キール皇帝は何事かとその様子をつぶさに観察するが、彼の傍らに立つジョウは、にやりと口元を歪ませ、小さな声で勝利を確信し、呟く。
「やってくれましたか」
途端に、青銅色のドームは物質としてのカタチを保てなくなり、光の粒子となって分解されていく。
その中心には、死神の鎌と運命の輪を携えたオルベイルの姿。
つまり、この場での戦いは、人類側が勝利を得た、という事だ。
都市のあちこちから、歓声が響く。眼前に迫っていた危機は去ったのだ、当然と言えば当然だろう。

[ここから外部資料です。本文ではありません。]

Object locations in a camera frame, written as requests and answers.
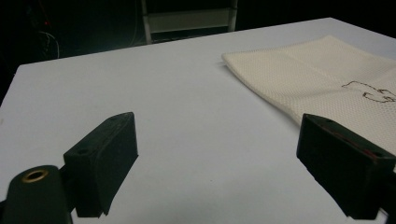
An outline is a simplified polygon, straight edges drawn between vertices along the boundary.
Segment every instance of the white cloth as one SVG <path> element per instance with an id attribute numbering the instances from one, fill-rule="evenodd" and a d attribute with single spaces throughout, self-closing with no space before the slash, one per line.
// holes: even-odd
<path id="1" fill-rule="evenodd" d="M 232 72 L 301 124 L 303 113 L 344 125 L 396 155 L 396 61 L 333 37 L 224 53 Z"/>

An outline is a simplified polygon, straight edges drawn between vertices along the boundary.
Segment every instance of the chair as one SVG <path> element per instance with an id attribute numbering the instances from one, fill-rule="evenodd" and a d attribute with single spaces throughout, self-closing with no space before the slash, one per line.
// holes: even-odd
<path id="1" fill-rule="evenodd" d="M 216 27 L 228 27 L 228 32 L 233 32 L 238 0 L 229 1 L 223 8 L 148 13 L 150 0 L 141 0 L 147 44 L 153 42 L 151 34 L 157 33 Z"/>

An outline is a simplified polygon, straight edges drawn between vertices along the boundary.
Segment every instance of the wire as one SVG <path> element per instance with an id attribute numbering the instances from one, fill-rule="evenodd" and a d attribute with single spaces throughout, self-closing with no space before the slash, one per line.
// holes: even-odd
<path id="1" fill-rule="evenodd" d="M 134 0 L 134 37 L 132 38 L 131 42 L 129 42 L 128 47 L 131 47 L 136 39 L 137 34 L 137 0 Z"/>
<path id="2" fill-rule="evenodd" d="M 49 34 L 49 33 L 47 33 L 47 32 L 43 32 L 43 31 L 39 31 L 39 33 L 40 33 L 40 34 L 46 35 L 47 38 L 48 38 L 49 40 L 50 40 L 49 36 L 52 37 L 52 39 L 53 39 L 53 40 L 55 41 L 55 43 L 56 43 L 56 49 L 57 49 L 57 51 L 58 51 L 58 59 L 59 59 L 59 56 L 60 56 L 59 44 L 58 44 L 58 41 L 56 40 L 55 36 L 53 36 L 52 34 Z"/>

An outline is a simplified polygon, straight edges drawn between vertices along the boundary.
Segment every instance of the textured fabric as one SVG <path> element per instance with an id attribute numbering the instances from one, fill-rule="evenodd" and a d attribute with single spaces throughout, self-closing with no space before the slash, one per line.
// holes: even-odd
<path id="1" fill-rule="evenodd" d="M 396 155 L 396 61 L 333 37 L 277 49 L 224 53 L 233 73 L 301 124 L 322 116 Z"/>

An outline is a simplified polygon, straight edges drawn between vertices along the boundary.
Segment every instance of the white table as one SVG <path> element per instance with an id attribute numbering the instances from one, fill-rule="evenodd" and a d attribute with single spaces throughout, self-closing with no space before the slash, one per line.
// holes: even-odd
<path id="1" fill-rule="evenodd" d="M 0 201 L 133 111 L 140 156 L 109 216 L 75 223 L 384 223 L 345 217 L 296 158 L 299 127 L 220 58 L 325 35 L 396 59 L 395 39 L 328 18 L 22 65 L 0 108 Z"/>

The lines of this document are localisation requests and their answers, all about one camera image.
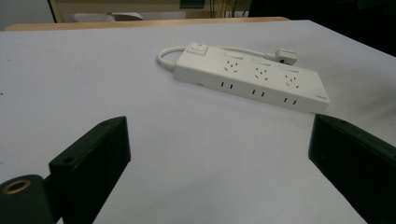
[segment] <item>outlet socket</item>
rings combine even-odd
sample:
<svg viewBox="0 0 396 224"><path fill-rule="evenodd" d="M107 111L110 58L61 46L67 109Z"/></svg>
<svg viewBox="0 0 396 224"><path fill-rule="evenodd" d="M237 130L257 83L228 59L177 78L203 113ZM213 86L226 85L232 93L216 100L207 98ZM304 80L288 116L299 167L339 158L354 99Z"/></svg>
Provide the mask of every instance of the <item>outlet socket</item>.
<svg viewBox="0 0 396 224"><path fill-rule="evenodd" d="M312 113L329 98L318 73L245 53L191 43L176 62L174 79L209 89Z"/></svg>

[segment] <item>table surface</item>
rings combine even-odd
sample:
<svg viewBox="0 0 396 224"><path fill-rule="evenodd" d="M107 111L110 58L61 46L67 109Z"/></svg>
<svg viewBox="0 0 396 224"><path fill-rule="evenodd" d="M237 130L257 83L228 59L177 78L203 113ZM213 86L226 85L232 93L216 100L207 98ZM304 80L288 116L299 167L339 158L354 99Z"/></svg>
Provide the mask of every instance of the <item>table surface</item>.
<svg viewBox="0 0 396 224"><path fill-rule="evenodd" d="M396 145L396 59L312 21L0 33L0 182L126 116L132 161L95 223L365 223L308 159L314 115L172 79L191 41L274 52L317 71L325 114ZM167 56L176 60L177 54Z"/></svg>

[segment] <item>background furniture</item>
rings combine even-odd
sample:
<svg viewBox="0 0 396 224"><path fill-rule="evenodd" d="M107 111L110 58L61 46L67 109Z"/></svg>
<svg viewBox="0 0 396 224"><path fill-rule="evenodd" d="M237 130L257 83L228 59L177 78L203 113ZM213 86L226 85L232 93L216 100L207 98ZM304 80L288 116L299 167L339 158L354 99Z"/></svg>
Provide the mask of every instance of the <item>background furniture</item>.
<svg viewBox="0 0 396 224"><path fill-rule="evenodd" d="M55 21L62 22L63 14L108 12L172 12L188 11L189 18L224 17L225 11L237 7L247 11L251 0L206 0L204 8L180 8L180 0L49 0Z"/></svg>

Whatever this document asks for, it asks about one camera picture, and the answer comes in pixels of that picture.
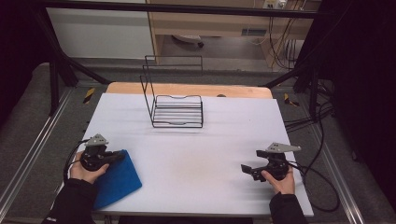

だが、オルベイルの左腕に、一人の男が抱えられている事を、その場にいた多くの者は知る由もなかった。
そこには、人のカタチを失った筈の正典がいた。
何故。
それは、死神のアルカナの棺のもう一つの能力による恩恵であった。
復活。
欠損した部位や、失われた命を、大量のレイを用いて文字通り復活させるのだ。
だが、復活に用いるレイの量はあまりにも膨大であり、使用者にも多大な集中力が必要となる性質があり、頻発は出来ない。
正典を復活させられたのは、使用条件を満たせた事に加えて、マルコが運命の輪の能力で成功率を引き上げさせたからに他ならない。
「ねえ、こうなるって、知っていたの?」
光に還元されていく青銅色のドームを眺めながら、アルエは一世に訪ねた。
「まさか。偶然が、重なっただけだ」
本当は、事前にマルコに死神のもう一つの能力について告げていたからこそ出来た事なのだが、一世は敢えてそれを伏せた。
その様子を隅で眺めていたマルコも、この件については口を出さないよう、心に誓う事とした。